Re: [PATCH v5 5/5] PCI: endpoint: pci-epf-vntb: manage ntb_dev lifetime and fix vpci bus teardown

From: Koichiro Den

Date: Tue Mar 03 2026 - 08:43:33 EST


On Tue, Mar 03, 2026 at 10:52:05AM +0530, Manivannan Sadhasivam wrote:
> On Thu, Feb 26, 2026 at 05:41:42PM +0900, Koichiro Den wrote:
> > Currently ntb_dev is embedded in epf_ntb, while configfs allows starting
> > or stopping controller and linking or unlinking functions as you want.
> > In fact, re-linking and re-starting is not possible with the embedded
> > design and leads to oopses.
> >
> > Allocate ntb_dev with devm and add a .remove callback to the pci driver
> > that calls ntb_unregister_device().
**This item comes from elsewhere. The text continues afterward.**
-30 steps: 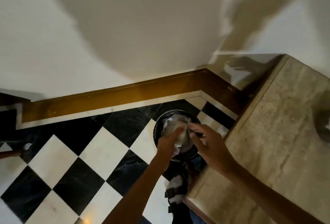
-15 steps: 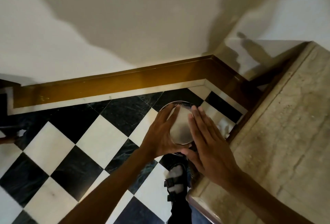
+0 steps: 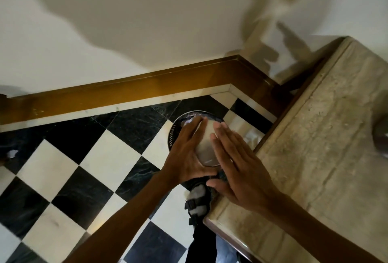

This allows a fresh device to be
> > created on the next .bind call.
> >
> > With these changes, the controller can now be stopped, a function
> > unlinked, configfs settings updated, and the controller re-linked and
> > restarted without rebooting the endpoint, as long as the underlying
> > pci_epc_ops .stop() operation is non-destructive, and .start() can
> > restore normal operations.
> >
> > Reviewed-by: Frank Li <Frank.Li@xxxxxxx>
> > Signed-off-by: Koichiro Den <den@xxxxxxxxxxxxx>
> > ---
> > Changes since v4:
> > - Adjusted context due to commit:
> > dc693d606644 ("PCI: endpoint: pci-epf-vntb: Add MSI doorbell support")
> >
> > drivers/pci/endpoint/functions/pci-epf-vntb.c | 53 ++++++++++++++-----
> > 1 file changed, 40 insertions(+), 13 deletions(-)
> >
> > diff --git a/drivers/pci/endpoint/functions/pci-epf-vntb.c b/drivers/pci/endpoint/functions/pci-epf-vntb.c
> > index f353e9a57194..41a2f42e8a39 100644
> > --- a/drivers/pci/endpoint/functions/pci-epf-vntb.c
> > +++ b/drivers/pci/endpoint/functions/pci-epf-vntb.c
> > @@ -120,7 +120,7 @@ struct epf_ntb_ctrl {
> > } __packed;
> >
> > struct epf_ntb {
> > - struct ntb_dev ntb;
> > + struct ntb_dev *ntb;
> > struct pci_epf *epf;
> > struct config_group group;
> >
> > @@ -147,10 +147,16 @@ struct epf_ntb {
> > void __iomem *vpci_mw_addr[MAX_MW];
> >
> > struct delayed_work cmd_handler;
> > +
> > + struct pci_bus *vpci_bus;
> > };
> >
> > #define to_epf_ntb(epf_group) container_of((epf_group), struct epf_ntb, group)
> > -#define ntb_ndev(__ntb) container_of(__ntb, struct epf_ntb, ntb)
> > +
> > +static inline struct epf_ntb *ntb_ndev(struct ntb_dev *ntb)
>
> Nit: No need of 'inline' keyword in a .c file.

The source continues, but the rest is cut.